I've mentioned that I picked this to read paired against that David Foster Wallace romp, Brief Interviews with Hideous Men, which looks at childhood and other power structures with every intention of holding the reader down, and biting him back, a wit which was the definition of mordant. Since both were broken up into shorts, I basically shuffled them together, like an angel/devil sort of thing on each shoulder. One guy felt paralyzed by doubt, the other energized by it. Feynman's wit was more the force of inspiration, clear thinking, and optimism in new discoveries, which he retained even after catching a glimpse of how people and nature really work.

3 comments:

Keifus said...

Just a little bit behind on these things.

Michael said...

Good stuff, and thanks Keifus.

I think he resisted the showy ice water O-ring demo, but Gen Kutyna convinced him to do it.

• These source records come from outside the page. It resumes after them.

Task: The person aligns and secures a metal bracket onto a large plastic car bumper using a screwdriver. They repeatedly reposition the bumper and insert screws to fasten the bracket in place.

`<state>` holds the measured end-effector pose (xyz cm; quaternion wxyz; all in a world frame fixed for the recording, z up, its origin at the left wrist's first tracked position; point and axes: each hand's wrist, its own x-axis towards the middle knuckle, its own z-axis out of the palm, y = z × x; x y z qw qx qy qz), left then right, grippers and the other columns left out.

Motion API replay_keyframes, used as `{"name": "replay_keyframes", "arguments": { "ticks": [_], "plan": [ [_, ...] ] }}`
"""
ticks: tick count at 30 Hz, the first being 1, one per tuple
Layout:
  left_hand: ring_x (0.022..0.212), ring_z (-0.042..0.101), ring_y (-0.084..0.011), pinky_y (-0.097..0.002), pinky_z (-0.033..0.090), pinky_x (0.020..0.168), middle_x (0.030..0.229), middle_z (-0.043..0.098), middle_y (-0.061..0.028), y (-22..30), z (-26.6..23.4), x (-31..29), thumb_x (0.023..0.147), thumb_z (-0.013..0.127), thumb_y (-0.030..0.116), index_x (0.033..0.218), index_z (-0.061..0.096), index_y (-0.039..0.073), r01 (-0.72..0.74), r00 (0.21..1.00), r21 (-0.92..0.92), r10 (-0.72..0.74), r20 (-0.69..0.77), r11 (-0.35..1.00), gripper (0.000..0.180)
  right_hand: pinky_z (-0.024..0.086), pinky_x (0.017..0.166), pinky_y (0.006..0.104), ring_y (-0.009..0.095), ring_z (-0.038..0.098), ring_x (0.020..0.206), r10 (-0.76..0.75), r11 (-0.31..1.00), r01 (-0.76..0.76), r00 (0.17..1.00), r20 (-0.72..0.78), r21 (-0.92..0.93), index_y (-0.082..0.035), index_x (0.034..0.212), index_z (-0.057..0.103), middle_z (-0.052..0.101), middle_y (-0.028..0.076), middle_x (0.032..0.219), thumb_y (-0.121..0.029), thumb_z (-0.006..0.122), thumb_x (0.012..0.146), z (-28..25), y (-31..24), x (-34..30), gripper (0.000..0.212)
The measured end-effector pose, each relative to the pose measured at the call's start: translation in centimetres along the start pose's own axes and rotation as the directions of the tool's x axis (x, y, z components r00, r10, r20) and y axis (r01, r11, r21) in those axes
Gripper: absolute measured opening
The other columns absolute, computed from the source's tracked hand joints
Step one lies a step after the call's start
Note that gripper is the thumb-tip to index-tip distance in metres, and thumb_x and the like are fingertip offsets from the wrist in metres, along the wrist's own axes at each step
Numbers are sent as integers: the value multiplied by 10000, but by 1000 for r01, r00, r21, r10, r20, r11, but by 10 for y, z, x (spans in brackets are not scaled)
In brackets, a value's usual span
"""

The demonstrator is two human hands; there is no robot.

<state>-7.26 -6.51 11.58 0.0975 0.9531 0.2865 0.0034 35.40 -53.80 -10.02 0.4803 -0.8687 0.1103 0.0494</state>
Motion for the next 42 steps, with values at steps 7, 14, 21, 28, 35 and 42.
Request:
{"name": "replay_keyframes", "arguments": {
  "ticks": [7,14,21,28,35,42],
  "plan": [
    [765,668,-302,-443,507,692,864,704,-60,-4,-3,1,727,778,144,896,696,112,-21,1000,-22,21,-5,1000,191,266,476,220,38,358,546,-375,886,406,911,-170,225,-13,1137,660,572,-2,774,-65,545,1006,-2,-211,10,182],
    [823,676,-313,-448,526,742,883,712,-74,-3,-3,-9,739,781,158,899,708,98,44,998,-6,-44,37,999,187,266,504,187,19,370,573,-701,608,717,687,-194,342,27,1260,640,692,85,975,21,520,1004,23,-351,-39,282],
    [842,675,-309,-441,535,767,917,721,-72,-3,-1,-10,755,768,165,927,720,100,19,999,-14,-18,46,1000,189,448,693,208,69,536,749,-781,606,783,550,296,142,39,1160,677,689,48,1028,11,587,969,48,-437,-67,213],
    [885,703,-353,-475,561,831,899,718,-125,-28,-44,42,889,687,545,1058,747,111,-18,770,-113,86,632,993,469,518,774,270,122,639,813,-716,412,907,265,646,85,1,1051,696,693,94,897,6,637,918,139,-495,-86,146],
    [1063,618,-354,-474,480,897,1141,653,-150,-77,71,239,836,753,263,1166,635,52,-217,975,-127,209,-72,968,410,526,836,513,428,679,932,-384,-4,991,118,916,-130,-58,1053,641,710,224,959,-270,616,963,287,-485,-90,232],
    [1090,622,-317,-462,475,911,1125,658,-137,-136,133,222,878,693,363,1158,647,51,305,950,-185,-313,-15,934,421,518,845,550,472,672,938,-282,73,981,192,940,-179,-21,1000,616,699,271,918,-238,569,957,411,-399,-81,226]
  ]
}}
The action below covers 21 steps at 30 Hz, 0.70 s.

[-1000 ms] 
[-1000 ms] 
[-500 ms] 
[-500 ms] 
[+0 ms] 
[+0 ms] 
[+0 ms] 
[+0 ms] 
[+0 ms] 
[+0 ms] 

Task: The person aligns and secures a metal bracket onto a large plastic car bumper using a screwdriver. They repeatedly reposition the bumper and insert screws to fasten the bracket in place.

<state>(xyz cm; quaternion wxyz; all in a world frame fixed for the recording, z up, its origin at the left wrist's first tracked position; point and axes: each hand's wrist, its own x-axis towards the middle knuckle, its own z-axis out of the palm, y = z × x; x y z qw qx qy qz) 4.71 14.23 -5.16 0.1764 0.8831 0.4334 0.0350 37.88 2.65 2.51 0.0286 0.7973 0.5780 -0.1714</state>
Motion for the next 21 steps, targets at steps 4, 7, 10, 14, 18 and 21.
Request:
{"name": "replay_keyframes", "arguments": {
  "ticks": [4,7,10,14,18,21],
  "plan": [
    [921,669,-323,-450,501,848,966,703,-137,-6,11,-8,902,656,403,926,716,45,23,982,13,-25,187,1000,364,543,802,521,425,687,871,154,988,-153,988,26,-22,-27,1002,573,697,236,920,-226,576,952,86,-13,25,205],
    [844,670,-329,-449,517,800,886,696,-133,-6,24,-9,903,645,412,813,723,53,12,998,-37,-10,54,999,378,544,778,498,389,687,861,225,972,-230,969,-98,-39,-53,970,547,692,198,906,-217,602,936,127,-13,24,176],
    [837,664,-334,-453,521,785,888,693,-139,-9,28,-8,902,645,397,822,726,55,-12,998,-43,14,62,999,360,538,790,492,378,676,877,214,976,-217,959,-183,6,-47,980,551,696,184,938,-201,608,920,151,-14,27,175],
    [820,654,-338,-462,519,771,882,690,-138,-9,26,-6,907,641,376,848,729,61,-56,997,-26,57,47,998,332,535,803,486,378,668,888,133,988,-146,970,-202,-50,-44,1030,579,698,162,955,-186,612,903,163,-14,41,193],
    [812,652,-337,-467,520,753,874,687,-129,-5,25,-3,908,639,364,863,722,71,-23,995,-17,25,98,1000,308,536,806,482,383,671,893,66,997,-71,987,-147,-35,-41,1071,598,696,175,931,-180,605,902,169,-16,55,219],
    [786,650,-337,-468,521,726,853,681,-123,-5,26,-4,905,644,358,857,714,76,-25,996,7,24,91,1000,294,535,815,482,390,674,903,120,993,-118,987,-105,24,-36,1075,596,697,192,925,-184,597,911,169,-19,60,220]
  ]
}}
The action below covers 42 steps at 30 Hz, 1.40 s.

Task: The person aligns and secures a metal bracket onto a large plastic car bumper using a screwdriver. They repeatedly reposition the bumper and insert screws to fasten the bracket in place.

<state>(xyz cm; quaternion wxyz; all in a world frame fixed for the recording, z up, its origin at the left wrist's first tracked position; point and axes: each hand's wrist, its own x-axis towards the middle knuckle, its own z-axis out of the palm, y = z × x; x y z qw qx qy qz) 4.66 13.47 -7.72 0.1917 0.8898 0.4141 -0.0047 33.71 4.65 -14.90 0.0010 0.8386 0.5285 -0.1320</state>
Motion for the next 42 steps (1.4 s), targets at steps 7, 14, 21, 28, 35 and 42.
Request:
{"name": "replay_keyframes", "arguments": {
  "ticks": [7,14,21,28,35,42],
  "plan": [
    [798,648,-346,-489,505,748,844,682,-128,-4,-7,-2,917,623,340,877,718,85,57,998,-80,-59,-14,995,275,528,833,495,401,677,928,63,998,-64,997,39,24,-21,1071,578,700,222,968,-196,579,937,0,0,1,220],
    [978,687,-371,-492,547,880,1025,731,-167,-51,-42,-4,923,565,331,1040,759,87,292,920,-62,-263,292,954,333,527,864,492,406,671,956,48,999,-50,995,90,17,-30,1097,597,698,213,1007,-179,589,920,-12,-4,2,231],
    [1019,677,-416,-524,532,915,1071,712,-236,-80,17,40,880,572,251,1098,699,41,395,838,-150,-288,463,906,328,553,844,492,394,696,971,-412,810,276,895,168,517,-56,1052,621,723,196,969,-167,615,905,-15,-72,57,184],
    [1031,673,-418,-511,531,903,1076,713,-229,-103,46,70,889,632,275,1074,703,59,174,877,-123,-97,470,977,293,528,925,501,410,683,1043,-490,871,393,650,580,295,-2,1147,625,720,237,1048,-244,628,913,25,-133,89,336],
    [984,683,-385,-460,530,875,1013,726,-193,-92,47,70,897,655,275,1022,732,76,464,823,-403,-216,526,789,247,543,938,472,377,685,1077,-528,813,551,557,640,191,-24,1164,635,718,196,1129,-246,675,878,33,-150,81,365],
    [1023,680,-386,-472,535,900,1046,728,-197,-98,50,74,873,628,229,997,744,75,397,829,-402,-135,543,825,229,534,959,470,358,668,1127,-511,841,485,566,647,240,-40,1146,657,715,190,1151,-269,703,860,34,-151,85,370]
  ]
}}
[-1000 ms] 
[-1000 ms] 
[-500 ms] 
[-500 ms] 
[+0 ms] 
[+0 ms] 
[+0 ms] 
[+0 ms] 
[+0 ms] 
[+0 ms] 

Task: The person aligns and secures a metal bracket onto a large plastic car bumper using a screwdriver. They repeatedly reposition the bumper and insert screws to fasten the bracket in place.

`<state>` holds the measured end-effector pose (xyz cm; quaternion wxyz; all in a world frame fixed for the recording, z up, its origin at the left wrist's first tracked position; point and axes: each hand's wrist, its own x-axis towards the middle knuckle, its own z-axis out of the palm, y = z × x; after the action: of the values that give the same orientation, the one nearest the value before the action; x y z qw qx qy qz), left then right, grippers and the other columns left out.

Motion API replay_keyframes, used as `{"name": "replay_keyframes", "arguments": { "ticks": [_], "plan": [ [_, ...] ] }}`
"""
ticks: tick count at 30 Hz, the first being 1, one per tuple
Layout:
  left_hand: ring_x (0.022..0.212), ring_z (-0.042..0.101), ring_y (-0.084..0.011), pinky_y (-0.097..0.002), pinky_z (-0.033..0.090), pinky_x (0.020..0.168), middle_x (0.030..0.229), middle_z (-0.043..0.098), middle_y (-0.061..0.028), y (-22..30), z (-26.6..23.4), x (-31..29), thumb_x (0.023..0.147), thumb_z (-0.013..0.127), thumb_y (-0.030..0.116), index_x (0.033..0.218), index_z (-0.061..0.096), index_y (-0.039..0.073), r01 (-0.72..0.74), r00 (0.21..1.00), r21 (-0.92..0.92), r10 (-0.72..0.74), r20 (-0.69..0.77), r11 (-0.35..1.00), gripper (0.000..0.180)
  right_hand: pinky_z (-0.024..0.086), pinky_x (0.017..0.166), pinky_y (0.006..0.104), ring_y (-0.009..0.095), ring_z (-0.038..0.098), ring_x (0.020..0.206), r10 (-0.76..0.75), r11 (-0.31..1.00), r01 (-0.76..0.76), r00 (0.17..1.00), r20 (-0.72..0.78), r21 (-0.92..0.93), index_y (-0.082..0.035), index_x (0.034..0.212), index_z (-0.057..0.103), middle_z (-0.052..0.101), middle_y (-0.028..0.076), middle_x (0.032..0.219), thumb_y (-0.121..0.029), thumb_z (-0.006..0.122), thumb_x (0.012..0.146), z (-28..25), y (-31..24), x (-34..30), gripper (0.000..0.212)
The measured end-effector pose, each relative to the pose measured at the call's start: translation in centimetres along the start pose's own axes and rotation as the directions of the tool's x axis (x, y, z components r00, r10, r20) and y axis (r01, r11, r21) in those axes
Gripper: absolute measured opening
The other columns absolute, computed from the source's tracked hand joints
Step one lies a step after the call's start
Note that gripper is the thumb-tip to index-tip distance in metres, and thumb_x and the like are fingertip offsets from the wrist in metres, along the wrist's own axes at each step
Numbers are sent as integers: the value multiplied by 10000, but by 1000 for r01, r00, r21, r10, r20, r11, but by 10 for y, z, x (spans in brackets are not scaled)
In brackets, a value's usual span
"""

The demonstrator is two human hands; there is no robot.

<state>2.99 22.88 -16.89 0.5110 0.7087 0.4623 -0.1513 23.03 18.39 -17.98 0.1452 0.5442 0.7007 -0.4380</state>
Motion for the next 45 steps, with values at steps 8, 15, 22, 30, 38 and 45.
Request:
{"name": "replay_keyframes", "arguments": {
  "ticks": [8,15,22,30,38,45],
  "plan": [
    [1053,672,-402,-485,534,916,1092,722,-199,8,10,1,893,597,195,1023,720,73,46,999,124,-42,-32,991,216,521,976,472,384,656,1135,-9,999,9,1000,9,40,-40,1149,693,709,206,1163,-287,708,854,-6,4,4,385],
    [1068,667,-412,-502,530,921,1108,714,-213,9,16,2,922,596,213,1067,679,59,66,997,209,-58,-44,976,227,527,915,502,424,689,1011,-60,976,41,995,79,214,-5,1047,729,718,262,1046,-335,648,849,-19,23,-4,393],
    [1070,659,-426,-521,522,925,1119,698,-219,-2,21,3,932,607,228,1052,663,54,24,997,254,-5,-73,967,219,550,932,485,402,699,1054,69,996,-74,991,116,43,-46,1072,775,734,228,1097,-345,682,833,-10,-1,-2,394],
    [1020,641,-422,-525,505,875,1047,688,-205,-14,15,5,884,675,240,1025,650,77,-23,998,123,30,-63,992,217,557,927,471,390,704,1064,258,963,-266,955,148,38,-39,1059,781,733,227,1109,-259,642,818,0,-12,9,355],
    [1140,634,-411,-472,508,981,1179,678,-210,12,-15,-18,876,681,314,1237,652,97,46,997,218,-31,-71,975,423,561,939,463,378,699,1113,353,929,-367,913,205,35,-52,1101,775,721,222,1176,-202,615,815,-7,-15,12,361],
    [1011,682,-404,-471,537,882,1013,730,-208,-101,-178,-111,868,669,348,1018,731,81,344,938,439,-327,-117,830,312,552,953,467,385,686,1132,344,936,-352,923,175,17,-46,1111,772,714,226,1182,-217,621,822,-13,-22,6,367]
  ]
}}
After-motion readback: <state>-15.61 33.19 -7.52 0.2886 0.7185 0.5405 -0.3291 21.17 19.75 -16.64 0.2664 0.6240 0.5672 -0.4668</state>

Been awhile since I read the book, but I seem to recall Feynman feeling, after-the-fact, that Kutyna had guided him through the whole investigation and was using RP to say/write/do things that he couldn't because of his military career.

Not saying Feynman wasn't a show-off, I think he was. But I think he liked to pick those spots where he'd display his talents, rather than being guided to it like w Challenger.

Feynman discusses the Manhattan Project.

Keifus said...

Appreciate that link. A good deal more is conveyed in the speaking--I was thinking about that as I wrote this up.